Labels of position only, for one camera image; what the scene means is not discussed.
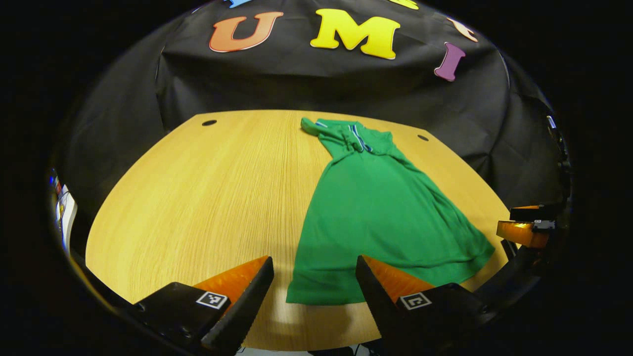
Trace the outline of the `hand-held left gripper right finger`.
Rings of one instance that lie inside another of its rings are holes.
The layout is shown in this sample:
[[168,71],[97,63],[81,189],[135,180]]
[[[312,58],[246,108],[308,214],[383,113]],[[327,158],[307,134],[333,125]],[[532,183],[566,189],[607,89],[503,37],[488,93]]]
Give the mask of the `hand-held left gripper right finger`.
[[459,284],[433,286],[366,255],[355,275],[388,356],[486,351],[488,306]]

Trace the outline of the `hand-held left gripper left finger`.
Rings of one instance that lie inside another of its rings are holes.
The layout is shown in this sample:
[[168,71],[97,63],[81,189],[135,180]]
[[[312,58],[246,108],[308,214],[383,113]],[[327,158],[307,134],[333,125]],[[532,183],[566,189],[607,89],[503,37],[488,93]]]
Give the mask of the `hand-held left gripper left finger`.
━━━━━━
Goal of the exercise ▸
Could you transcribe all of the data exactly, keeping every picture out of the copy?

Task result ▸
Labels of position only, for one camera image; what the scene means is not discussed.
Trace the outline of the `hand-held left gripper right finger`.
Rings of one instance that lie inside another of its rings are holes.
The layout is shown in this sample:
[[168,71],[97,63],[81,189],[135,180]]
[[[312,58],[246,108],[308,214],[383,113]],[[327,158],[307,134],[333,125]],[[532,183],[566,189],[607,89],[503,37],[488,93]]]
Give the mask of the `hand-held left gripper right finger`.
[[459,284],[433,286],[366,255],[355,275],[388,356],[486,351],[488,306]]

Trace the outline of the `hand-held left gripper left finger`.
Rings of one instance that lie inside another of its rings are holes.
The layout is shown in this sample:
[[168,71],[97,63],[81,189],[135,180]]
[[[312,58],[246,108],[308,214],[383,113]],[[327,158],[307,134],[333,125]],[[532,183],[566,189],[607,89],[503,37],[488,93]]]
Give the mask of the `hand-held left gripper left finger`.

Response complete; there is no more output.